### Problem to solve
Where an image occurs, skip it and print the rest of the records verbatim.

### Records provided
== Segment start ==

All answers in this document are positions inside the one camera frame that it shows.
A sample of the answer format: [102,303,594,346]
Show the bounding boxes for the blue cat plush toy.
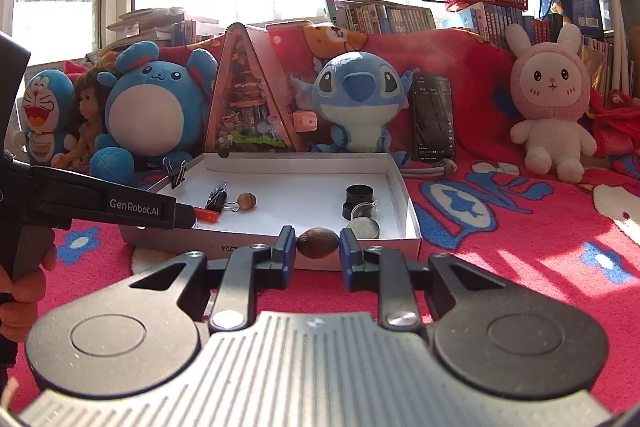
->
[14,69,76,168]

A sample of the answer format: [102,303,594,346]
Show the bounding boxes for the brown-haired doll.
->
[52,69,113,172]

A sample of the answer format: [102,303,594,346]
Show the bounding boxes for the white pipes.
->
[585,0,636,98]

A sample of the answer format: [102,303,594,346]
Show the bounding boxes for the blue round plush toy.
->
[90,41,221,188]

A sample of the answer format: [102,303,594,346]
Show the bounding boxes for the white phone lanyard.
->
[402,158,458,180]

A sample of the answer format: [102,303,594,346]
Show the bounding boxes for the black round container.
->
[346,184,375,208]

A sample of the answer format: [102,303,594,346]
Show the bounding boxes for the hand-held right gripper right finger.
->
[339,228,503,333]

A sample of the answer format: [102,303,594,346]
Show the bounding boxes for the black round cap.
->
[346,218,381,240]

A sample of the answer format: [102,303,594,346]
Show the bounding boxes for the pink bunny plush toy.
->
[504,23,598,184]

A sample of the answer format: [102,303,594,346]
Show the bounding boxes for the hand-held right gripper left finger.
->
[131,225,297,333]

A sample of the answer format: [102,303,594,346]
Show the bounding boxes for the row of books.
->
[322,0,613,72]

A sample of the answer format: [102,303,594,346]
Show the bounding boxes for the small pink box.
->
[292,109,319,134]

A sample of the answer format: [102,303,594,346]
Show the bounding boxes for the black binder clip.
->
[204,184,241,212]
[162,158,188,190]

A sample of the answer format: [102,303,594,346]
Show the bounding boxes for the black smartphone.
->
[411,74,457,162]

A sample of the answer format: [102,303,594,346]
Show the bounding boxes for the stack of books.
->
[105,7,221,52]

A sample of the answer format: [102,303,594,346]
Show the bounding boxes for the person's left hand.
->
[0,243,58,344]

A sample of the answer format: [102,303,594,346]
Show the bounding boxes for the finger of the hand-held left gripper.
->
[172,202,197,230]

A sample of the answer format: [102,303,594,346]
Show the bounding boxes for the red cloth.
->
[582,89,640,180]

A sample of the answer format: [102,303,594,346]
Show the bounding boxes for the blue alien plush toy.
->
[290,51,421,168]

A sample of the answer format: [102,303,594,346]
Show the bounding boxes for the white cardboard box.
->
[119,152,422,270]

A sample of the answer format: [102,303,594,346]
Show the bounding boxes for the triangular miniature house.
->
[204,23,301,158]

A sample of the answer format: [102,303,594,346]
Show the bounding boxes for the clear plastic lid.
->
[350,202,379,224]

== Segment end ==

### Answer to this exercise
All answers in this document are positions inside the one camera frame that it shows.
A sample of the answer format: [102,303,594,346]
Show the bounding boxes for the blue cat plush toy.
->
[14,69,76,168]

A sample of the answer format: [102,303,594,346]
Show the bounding boxes for the brown-haired doll.
->
[52,69,113,172]

A sample of the answer format: [102,303,594,346]
Show the bounding boxes for the white pipes.
->
[585,0,636,98]

A sample of the answer format: [102,303,594,346]
Show the bounding boxes for the blue round plush toy.
->
[90,41,221,188]

A sample of the answer format: [102,303,594,346]
Show the bounding boxes for the white phone lanyard.
->
[402,158,458,180]

A sample of the answer format: [102,303,594,346]
Show the bounding boxes for the black round container.
->
[346,184,375,208]

A sample of the answer format: [102,303,594,346]
Show the bounding boxes for the hand-held right gripper right finger.
->
[339,228,503,333]

A sample of the answer format: [102,303,594,346]
Show the bounding boxes for the black round cap.
->
[346,218,381,240]

A sample of the answer format: [102,303,594,346]
Show the bounding boxes for the pink bunny plush toy.
->
[504,23,598,184]

A sample of the answer format: [102,303,594,346]
Show the bounding boxes for the hand-held right gripper left finger.
->
[131,225,297,333]

A sample of the answer format: [102,303,594,346]
Show the bounding boxes for the row of books.
->
[322,0,613,72]

A sample of the answer format: [102,303,594,346]
Show the bounding boxes for the small pink box.
->
[292,109,319,134]

A sample of the answer format: [102,303,594,346]
Show the bounding boxes for the black binder clip.
->
[204,184,241,212]
[162,158,188,190]

A sample of the answer format: [102,303,594,346]
Show the bounding boxes for the black smartphone.
->
[411,74,457,162]

A sample of the answer format: [102,303,594,346]
Show the bounding boxes for the stack of books.
->
[105,7,221,52]

A sample of the answer format: [102,303,594,346]
Show the bounding boxes for the person's left hand.
->
[0,243,58,344]

A sample of the answer format: [102,303,594,346]
Show the bounding boxes for the finger of the hand-held left gripper.
->
[172,202,197,230]

A sample of the answer format: [102,303,594,346]
Show the bounding boxes for the red cloth.
->
[582,89,640,180]

A sample of the answer format: [102,303,594,346]
Show the bounding boxes for the blue alien plush toy.
->
[290,51,421,168]

A sample of the answer format: [102,303,594,346]
Show the bounding boxes for the white cardboard box.
->
[119,152,422,270]

A sample of the answer format: [102,303,594,346]
Show the bounding boxes for the triangular miniature house.
->
[204,23,301,158]

A sample of the answer format: [102,303,594,346]
Show the bounding boxes for the clear plastic lid.
->
[350,202,379,224]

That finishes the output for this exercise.